== TASK ==
Print the listing below again, exactly. Skip the pictures.

== INPUT DATA ==
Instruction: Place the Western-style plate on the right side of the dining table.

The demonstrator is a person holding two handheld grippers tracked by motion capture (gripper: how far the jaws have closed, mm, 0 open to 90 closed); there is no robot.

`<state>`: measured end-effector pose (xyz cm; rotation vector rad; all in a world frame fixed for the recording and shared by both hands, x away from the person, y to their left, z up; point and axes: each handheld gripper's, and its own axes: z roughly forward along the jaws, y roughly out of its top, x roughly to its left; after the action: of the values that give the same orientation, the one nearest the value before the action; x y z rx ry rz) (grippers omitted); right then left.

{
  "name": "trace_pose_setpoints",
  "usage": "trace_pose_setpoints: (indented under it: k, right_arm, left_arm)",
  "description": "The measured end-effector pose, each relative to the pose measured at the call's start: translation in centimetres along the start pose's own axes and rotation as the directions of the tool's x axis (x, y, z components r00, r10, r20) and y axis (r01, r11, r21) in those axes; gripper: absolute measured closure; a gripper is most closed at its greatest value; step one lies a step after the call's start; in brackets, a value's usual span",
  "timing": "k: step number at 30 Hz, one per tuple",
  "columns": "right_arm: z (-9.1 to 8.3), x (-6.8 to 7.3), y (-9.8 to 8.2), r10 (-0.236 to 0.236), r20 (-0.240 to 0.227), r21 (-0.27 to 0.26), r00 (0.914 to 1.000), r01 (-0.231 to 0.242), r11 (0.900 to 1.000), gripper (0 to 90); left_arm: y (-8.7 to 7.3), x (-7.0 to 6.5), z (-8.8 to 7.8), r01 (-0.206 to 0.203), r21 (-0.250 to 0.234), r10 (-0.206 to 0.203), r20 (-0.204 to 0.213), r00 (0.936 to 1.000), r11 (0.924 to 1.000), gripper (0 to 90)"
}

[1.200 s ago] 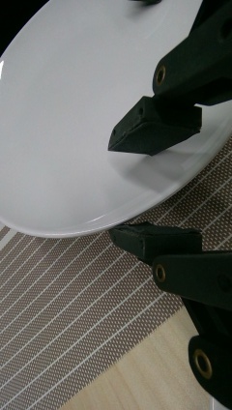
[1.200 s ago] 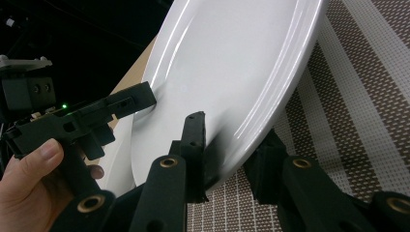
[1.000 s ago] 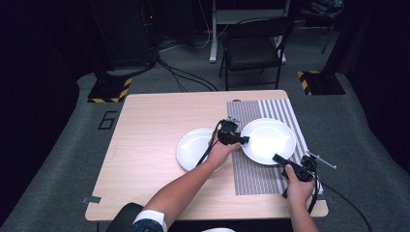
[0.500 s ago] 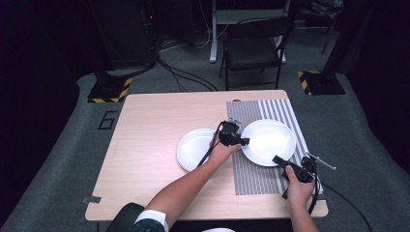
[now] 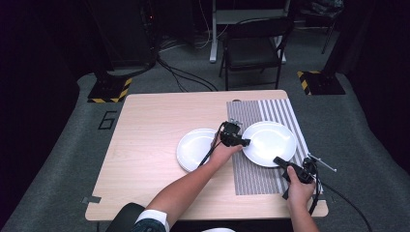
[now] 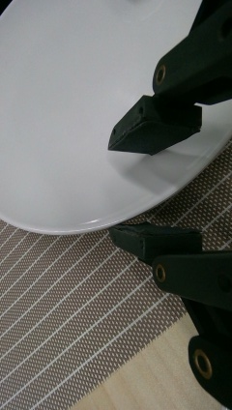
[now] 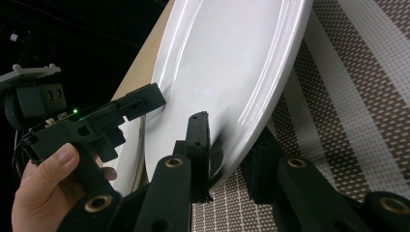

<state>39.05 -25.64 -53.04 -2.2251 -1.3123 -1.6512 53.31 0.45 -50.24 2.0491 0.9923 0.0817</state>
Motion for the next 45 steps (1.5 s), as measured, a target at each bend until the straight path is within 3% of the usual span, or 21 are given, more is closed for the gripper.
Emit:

== YOUR SOLUTION ==
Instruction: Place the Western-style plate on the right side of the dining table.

The demonstrator is a person holding two handheld grippers tracked by motion capture (gripper: how far the jaws have closed, mm, 0 open to 90 closed); there is no robot.

`<state>`: measured end-effector pose (xyz cm; rotation vector rad; all in a world frame fixed for the recording and shared by both hands, x away from the person, y to their left, z up; point and axes: each handheld gripper's, and its own axes: z roughly forward along the jaws, y roughly out of its top, x roughly to its left; after the action: of the values that give the same orientation, the one nearest the value before the action; x y z rx ry rz) (grippers omitted); right then left.

{
  "name": "trace_pose_setpoints",
  "usage": "trace_pose_setpoints: (indented under it: k, right_arm, left_arm)",
  "description": "The measured end-effector pose, each relative to the pose measured at the call's start: translation in centimetres along the start pose's own axes and rotation as the directions of the tool's x axis (x, y, z components r00, r10, r20) and y axis (r01, r11, r21) in those axes; gripper: absolute measured closure; a gripper is most closed at its greatest value; step one lies a step after the call's start; in brackets, a value's usual span",
  "timing": "k: step number at 30 Hz, one per tuple",
  "columns": "right_arm: z (-9.1 to 8.3), x (-6.8 to 7.3), y (-9.8 to 8.2), r10 (-0.236 to 0.236), r20 (-0.240 to 0.227), r21 (-0.27 to 0.26), r00 (0.914 to 1.000), r01 (-0.231 to 0.242), r11 (0.900 to 1.000), gripper (0 to 90); left_arm: y (-8.7 to 7.3), x (-7.0 to 6.5), z (-8.8 to 7.8), r01 (-0.206 to 0.203), r21 (-0.250 to 0.234), r10 (-0.206 to 0.203), r20 (-0.204 to 0.213), r00 (0.936 to 1.000), r11 (0.924 to 1.000), gripper (0 to 90)"
}

[1.200 s ago] 
[1.200 s ago] 
[1.000 s ago] 
[0.500 s ago] 
[now] 
[now] 
[now] 

<state>39.05 -25.64 -53.04 -2.2251 -1.3123 -1.6512 53.31 0.45 -50.24 2.0491 0.9923 0.0817</state>
Motion for the next 45 steps (1.5 s), as measured, a target at each bend until the straight path is within 3% of the usual span, or 21 are given, more is closed for the gripper.
Emit:

That completes the output for this exercise.